**TASK REQUIREMENTS**
Look below for the line containing "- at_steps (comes"; from there through the line containing "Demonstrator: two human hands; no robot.", both lines included, please set down each line exactly and nothing else.

**DATA EXTRACT**
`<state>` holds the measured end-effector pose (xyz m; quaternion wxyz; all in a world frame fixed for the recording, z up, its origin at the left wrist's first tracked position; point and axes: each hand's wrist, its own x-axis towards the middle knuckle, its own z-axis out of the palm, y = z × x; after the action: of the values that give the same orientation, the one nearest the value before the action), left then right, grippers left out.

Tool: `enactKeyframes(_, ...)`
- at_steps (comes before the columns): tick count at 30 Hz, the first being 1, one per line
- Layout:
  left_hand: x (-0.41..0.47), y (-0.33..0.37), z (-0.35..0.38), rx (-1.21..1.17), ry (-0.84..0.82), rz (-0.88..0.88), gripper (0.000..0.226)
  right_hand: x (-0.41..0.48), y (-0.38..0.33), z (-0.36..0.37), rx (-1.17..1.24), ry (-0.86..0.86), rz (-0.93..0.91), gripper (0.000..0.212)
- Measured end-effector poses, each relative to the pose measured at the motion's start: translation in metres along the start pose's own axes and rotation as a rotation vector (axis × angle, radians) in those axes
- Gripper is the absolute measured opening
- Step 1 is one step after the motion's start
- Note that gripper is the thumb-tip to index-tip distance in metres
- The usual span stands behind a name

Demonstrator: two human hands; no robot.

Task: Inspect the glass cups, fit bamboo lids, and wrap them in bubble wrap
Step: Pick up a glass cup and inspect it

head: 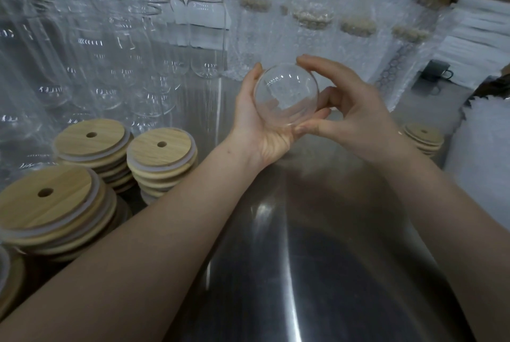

**SOLUTION TO THE EXERCISE**
- at_steps (comes before the columns): tick count at 30 Hz, the first being 1, one per line
- Layout:
  left_hand: x (-0.41..0.47), y (-0.33..0.37), z (-0.35..0.38), rx (-1.21..1.17), ry (-0.84..0.82), rz (-0.88..0.88), gripper (0.000..0.226)
  right_hand: x (-0.41..0.48), y (-0.38..0.33), z (-0.36..0.37), rx (-1.17..1.24), ry (-0.86..0.86), rz (-0.93..0.91), gripper (0.000..0.212)
- Measured end-effector poses, each relative to the pose measured at the motion's start: translation in metres along the start pose's own axes and rotation as a rotation vector (axis × angle, radians) in those axes
- Gripper is the absolute measured opening
- Step 1 is one step after the motion's start
- Note that gripper is the thumb-tip to index-tip distance in metres
- The usual span stands behind a name

Demonstrator: two human hands; no robot.

What the exercise asked for is now done.